■ **What is required**:
Every line that contains the word "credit" is to be copied from the listing.

■ **Provided data**:
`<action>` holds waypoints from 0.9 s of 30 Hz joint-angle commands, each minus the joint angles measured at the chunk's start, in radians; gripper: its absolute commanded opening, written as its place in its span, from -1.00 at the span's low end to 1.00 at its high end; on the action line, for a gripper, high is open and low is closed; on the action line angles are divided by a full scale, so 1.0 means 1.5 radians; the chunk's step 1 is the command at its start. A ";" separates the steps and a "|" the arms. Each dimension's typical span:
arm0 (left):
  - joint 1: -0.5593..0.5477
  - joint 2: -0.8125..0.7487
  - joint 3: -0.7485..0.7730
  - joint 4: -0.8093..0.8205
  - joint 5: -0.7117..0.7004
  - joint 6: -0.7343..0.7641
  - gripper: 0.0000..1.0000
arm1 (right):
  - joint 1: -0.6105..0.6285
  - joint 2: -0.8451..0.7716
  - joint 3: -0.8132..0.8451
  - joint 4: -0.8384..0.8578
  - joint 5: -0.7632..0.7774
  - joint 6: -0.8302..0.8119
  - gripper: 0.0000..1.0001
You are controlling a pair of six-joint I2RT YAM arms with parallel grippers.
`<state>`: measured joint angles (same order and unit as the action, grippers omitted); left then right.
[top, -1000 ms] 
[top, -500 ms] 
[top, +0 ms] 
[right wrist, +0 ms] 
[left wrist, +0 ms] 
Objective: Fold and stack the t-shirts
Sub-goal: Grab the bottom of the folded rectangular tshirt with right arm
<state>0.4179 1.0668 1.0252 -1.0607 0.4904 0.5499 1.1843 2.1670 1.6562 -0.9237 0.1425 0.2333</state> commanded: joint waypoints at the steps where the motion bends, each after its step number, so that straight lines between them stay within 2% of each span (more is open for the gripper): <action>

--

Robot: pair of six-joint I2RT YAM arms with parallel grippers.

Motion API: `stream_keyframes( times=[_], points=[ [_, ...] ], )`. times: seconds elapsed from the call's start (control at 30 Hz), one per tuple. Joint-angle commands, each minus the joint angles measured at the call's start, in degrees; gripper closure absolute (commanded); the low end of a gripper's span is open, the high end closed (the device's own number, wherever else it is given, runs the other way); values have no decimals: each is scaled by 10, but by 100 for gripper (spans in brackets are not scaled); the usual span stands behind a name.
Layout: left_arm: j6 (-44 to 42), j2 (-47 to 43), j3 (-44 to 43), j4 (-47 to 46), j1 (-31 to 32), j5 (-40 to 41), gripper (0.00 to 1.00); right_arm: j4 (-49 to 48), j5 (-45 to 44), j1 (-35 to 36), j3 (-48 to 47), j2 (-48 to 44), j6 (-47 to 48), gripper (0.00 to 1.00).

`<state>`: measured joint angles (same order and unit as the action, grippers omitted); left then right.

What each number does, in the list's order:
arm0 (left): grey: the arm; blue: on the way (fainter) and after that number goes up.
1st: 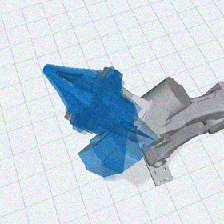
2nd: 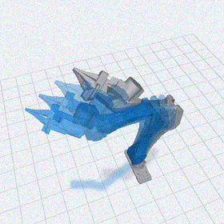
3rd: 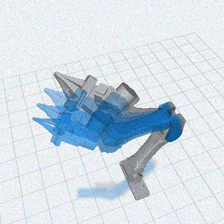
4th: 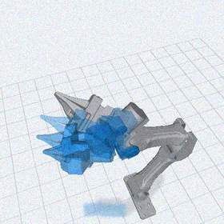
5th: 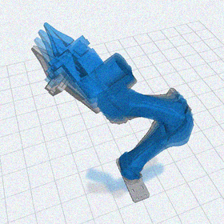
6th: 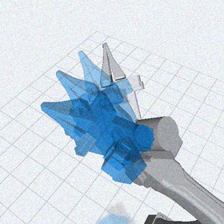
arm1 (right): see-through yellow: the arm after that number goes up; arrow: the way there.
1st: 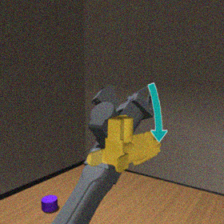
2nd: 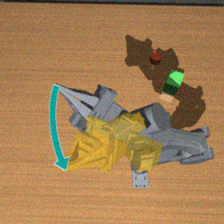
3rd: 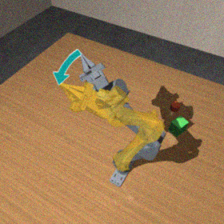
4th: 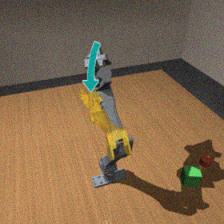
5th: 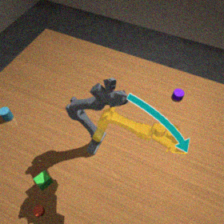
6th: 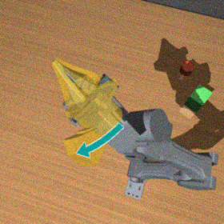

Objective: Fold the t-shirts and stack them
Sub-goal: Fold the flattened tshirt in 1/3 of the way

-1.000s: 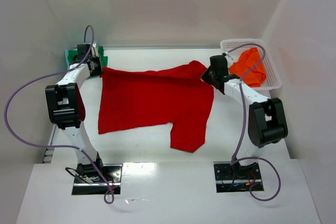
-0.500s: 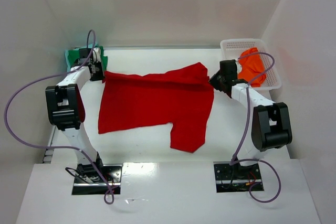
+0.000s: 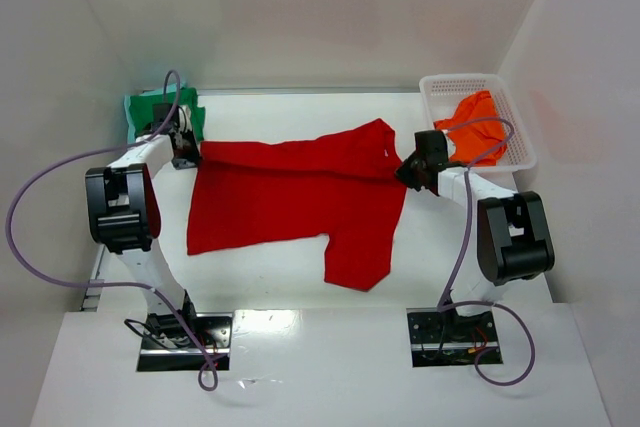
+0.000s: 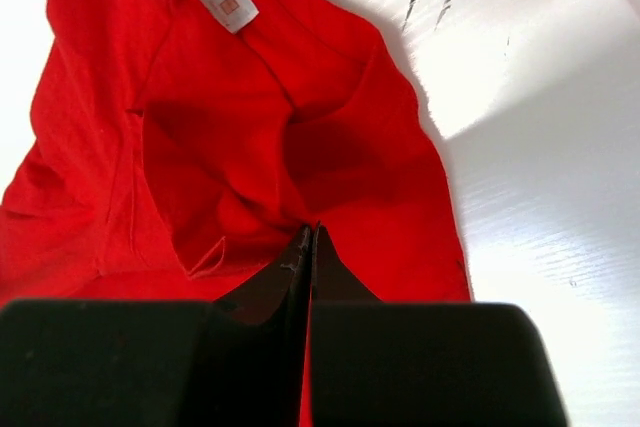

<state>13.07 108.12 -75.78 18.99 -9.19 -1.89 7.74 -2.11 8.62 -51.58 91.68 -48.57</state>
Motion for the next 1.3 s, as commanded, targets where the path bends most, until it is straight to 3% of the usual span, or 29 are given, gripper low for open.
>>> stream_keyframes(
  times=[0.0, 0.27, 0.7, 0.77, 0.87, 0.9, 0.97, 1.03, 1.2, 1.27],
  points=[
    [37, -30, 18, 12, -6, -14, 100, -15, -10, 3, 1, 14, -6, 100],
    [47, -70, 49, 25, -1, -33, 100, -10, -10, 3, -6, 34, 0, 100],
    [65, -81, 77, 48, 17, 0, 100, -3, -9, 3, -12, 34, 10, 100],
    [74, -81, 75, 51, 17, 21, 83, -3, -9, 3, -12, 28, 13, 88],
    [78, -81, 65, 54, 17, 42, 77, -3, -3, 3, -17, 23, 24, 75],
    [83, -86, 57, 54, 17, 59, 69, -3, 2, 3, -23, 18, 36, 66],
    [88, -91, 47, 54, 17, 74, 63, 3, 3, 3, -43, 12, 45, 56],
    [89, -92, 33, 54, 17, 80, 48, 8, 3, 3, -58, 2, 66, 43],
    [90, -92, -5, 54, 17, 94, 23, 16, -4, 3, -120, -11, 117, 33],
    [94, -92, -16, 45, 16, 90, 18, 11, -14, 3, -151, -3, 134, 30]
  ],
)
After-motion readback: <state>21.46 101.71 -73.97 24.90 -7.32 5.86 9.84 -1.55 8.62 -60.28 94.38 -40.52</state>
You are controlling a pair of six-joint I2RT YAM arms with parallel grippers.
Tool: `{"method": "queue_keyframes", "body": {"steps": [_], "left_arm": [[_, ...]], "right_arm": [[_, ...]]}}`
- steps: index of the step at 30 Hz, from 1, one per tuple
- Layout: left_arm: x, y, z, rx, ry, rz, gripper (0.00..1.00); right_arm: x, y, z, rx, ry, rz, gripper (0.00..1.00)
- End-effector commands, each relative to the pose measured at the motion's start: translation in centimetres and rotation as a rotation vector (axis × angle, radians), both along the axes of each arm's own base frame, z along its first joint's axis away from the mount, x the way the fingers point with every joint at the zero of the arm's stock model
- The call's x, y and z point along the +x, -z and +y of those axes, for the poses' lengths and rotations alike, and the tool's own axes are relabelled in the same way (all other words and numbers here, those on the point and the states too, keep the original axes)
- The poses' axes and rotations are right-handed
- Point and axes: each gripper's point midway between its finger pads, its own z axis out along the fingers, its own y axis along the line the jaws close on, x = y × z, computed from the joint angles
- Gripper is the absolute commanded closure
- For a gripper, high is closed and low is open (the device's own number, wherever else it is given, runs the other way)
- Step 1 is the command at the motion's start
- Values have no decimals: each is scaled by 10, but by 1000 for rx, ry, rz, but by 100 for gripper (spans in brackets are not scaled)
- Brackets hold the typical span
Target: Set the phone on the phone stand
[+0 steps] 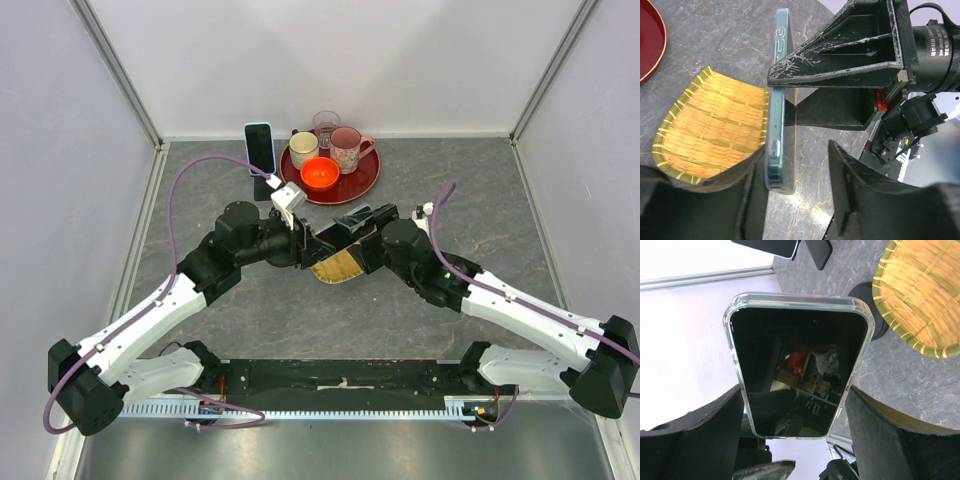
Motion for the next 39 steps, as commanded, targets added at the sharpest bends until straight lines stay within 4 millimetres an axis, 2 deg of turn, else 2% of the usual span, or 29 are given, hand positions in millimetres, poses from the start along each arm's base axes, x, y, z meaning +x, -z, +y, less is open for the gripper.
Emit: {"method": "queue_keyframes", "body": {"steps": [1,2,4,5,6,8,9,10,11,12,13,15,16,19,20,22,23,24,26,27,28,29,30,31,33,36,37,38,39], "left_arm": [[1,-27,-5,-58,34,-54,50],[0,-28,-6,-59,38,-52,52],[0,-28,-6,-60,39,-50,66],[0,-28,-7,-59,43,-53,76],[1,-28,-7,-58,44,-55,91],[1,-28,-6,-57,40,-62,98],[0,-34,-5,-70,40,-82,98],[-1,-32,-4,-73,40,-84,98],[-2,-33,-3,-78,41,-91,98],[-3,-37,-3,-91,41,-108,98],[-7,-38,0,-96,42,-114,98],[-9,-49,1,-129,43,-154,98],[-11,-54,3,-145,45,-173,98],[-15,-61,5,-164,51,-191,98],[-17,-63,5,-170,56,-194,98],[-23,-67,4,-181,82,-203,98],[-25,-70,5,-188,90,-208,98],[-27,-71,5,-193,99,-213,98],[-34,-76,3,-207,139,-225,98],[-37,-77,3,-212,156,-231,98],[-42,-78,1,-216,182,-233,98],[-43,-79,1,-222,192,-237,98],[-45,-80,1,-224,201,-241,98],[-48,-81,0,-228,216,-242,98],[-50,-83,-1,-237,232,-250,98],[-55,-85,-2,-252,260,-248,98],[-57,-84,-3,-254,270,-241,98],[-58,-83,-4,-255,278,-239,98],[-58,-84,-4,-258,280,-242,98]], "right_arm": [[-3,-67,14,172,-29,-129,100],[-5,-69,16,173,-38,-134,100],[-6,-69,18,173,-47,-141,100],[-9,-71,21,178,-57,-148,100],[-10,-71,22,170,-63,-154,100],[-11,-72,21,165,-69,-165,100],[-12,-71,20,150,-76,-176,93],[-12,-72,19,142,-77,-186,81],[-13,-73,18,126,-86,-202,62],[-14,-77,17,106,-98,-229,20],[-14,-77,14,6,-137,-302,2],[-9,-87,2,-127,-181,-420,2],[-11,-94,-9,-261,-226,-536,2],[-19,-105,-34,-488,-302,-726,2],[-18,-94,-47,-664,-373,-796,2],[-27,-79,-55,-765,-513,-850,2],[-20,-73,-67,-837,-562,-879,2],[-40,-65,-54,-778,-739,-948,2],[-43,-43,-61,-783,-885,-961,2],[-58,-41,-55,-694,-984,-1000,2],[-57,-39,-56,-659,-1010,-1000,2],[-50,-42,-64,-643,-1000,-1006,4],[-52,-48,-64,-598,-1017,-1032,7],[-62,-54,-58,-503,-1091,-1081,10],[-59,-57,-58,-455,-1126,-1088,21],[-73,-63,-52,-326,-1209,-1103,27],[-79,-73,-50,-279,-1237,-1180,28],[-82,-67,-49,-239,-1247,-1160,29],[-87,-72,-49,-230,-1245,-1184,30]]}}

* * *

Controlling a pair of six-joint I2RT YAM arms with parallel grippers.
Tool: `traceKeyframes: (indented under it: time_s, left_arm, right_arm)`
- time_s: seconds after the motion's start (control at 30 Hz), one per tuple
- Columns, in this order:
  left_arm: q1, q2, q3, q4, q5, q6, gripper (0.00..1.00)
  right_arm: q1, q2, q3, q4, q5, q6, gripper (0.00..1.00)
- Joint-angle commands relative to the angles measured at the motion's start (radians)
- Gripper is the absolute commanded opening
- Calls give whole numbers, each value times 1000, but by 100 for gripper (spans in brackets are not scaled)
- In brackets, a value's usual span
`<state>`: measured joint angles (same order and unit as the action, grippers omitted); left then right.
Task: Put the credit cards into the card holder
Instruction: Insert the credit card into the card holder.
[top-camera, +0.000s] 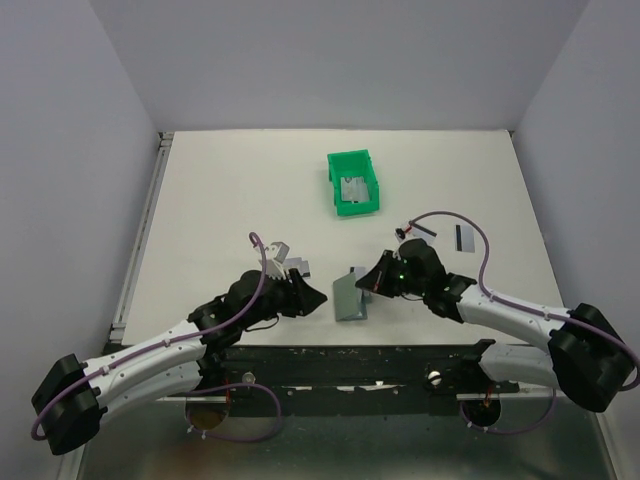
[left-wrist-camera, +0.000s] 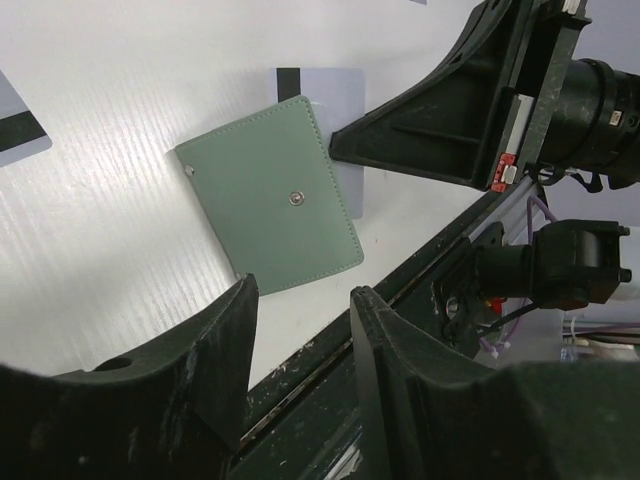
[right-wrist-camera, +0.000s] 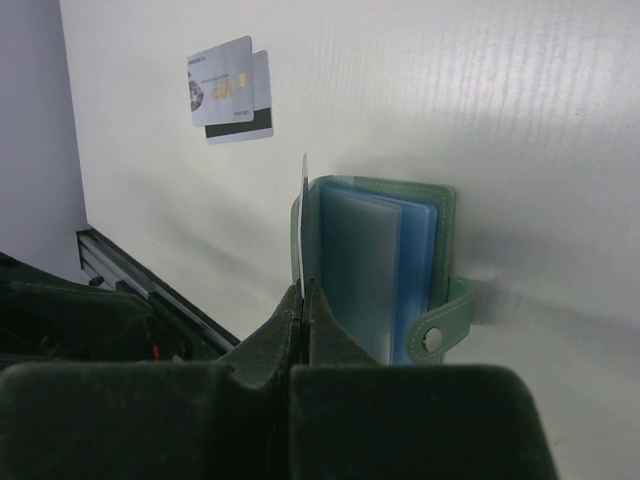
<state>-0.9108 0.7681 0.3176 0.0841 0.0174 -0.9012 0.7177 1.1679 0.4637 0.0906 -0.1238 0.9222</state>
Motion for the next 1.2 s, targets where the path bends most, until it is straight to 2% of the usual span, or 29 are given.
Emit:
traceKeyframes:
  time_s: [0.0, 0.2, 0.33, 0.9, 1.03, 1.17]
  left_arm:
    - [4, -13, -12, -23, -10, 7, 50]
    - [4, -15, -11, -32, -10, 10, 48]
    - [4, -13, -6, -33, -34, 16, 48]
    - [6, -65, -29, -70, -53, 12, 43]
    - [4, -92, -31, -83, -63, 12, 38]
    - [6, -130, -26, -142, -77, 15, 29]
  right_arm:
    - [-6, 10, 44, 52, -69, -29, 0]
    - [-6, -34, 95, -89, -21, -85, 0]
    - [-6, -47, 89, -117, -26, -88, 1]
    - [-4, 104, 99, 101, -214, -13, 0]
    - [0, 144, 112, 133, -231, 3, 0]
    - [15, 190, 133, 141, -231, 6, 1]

■ **Written response**:
Task: Put the credit cards into the card holder
Instruction: Insert the credit card into the card holder.

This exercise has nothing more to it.